The Irish election can be summed up in the experience at one polling station in Dublin at 7 a.m. on Friday morning last just as the voting began and recounted on national television by one of the guest experts, Dr. Michael Marsh of Trinity College.
First in the door was a young man with suitcase in tow heading for the emigrant plane to America but stopping off first to cast his vote against the Fianna Fail government whose policies had forced him to abandon Ireland.
If there was ever a symbolic moment that was it, a harbinger from the Gods of the carnage to come as the party that has led Ireland for most of it's 85 years was decimated beyond recognition.
From 77 seats in the 2007 election and over 40 per cent of the vote, they slumped to 20 or so seats and 17 per cent of the vote.
They have ended up with only one seat in Dublin, the capital city, the equivalent of a political neutron bomb.
Several of the famed family dynasties, the Lenihans, Coughlans, Haugheys, all took direct political hits and their legacies may be at an end.

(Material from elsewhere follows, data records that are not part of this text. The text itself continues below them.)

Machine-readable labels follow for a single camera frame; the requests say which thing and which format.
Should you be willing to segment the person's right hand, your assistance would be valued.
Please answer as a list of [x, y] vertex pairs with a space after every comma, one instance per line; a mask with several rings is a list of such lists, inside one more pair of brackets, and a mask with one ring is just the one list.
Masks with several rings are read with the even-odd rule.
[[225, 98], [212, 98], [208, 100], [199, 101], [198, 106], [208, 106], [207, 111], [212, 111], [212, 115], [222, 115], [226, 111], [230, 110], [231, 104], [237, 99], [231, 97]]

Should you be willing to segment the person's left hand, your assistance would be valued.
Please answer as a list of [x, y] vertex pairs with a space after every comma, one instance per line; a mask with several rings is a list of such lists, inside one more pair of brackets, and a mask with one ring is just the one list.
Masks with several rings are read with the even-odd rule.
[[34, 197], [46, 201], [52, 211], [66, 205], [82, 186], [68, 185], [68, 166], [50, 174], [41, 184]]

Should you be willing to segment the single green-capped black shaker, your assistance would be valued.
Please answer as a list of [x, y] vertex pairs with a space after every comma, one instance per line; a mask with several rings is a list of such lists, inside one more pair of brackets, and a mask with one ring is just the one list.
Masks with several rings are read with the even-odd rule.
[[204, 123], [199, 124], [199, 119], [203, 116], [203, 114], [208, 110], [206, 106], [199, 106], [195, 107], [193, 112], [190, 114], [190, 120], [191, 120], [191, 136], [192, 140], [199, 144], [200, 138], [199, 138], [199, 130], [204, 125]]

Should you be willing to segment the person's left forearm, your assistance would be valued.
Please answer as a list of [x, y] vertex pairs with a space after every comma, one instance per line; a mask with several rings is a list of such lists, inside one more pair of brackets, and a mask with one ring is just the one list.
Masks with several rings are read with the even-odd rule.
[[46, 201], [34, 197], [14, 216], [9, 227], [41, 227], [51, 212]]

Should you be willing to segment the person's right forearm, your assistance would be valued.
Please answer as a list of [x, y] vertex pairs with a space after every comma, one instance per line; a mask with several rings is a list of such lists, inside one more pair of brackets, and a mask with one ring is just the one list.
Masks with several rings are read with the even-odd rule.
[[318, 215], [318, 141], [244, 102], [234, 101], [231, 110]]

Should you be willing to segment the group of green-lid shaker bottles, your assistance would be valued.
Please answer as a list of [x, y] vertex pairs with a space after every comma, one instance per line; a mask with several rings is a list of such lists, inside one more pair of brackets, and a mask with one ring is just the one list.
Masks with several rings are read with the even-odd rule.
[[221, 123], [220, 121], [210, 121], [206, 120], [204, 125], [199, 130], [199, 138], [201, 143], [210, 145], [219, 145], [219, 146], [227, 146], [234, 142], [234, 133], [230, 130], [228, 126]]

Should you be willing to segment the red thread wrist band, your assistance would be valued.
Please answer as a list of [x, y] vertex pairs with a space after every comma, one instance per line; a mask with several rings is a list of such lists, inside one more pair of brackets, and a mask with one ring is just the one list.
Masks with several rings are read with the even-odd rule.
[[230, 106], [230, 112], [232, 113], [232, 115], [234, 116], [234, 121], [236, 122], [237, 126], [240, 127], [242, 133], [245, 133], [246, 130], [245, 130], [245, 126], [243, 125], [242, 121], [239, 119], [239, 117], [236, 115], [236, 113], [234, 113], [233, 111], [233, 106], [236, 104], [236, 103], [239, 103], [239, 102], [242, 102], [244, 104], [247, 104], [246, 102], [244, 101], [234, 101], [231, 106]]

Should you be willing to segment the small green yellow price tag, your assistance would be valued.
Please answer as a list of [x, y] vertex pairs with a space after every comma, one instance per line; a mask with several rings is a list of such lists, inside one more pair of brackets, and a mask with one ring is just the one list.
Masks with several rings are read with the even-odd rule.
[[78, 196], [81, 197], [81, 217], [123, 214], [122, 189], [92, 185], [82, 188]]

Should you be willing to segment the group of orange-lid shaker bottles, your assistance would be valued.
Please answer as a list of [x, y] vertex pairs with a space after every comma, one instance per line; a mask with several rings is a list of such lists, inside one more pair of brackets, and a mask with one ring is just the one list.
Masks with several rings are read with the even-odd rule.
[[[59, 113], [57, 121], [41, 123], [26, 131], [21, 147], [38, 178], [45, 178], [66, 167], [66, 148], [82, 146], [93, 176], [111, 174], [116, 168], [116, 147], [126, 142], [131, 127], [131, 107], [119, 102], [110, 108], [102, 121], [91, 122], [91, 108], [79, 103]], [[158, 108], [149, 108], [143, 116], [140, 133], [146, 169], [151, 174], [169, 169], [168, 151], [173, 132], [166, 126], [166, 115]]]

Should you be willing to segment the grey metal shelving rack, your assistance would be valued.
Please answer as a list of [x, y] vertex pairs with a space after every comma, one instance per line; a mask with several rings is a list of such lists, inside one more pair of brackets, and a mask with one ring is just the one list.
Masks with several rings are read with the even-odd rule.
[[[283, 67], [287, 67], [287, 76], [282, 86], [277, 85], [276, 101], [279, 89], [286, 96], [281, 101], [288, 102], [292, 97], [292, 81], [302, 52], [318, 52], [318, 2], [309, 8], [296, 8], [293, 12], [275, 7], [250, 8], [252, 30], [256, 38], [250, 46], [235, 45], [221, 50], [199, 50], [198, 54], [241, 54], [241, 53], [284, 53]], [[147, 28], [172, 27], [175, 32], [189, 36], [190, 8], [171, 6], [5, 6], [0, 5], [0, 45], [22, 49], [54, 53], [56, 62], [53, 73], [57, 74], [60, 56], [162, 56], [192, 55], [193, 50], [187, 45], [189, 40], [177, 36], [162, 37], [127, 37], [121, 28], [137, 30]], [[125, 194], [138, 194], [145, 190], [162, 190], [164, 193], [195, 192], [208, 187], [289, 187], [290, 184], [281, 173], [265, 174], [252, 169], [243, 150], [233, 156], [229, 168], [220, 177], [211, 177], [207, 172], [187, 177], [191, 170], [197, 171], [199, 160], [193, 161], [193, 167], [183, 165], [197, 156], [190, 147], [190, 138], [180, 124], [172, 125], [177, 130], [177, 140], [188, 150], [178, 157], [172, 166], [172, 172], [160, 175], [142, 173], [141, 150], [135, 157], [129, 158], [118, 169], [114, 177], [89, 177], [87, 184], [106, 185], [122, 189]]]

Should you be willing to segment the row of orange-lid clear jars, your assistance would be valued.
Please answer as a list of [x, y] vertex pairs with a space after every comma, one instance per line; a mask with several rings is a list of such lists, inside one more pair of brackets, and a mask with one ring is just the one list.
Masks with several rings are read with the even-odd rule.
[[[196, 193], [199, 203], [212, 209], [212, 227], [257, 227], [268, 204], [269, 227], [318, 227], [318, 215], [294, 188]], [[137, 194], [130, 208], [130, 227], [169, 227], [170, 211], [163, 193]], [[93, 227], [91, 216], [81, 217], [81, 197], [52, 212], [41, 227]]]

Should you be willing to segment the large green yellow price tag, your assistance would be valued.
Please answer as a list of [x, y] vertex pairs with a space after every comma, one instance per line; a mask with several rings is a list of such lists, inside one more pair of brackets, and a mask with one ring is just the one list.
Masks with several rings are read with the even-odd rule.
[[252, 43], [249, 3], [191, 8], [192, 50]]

Ironically the only famed family member to survive was Finance Minister Brian Lenihan, for many the face of the economic collapse whose cack-handed negotiations with the bankrupt Irish banks, European Union and IMF led indirectly to the $150 billion debt nightmare that the Irish now have over their heads.
Ironically, Lenihan's brave battle against pancreatic cancer may have helped him win the seat when so many lost theirs.
The mishandling of the Irish economy also destroyed the junior coalition partner, the Green Party who were completely obliterated, ending up with no seats in the next Dail (parliament).
Incoming Prime Minister Enda Kenny called it a 'democratic revolution' clearly drawing comparisons with what happened in Egypt and elsewhere, but achieved directly through the ballot box.
All changed, changed utterly as W.B. Yeats once remarked about the 1916 Easter Rising that won most of Ireland its eventual freedom.
In five years time that Rising will celebrate its 100 anniversary, a powerful moment for the Irish psyche.
Indeed, Enda Kenny has taken to referring to it as the ultimate goal of his expected five years in office, to deliver Ireland from the economic servitude it now is buckling under by the sacred anniversary.
He has an incredibly tough task ahead, it is not clear even whether he will enter coalition with the Labor Party or will have enough seats when all the seats in Ireland's complicated election procedure are finally determined, to govern with the help of some independents.
Either way he faces the mother of all battles and on a new battleground where he has utterly vanquished his usual rivals.
It is a new dawn in Irish politics, but whether it can lead to a new day still remains to be seen.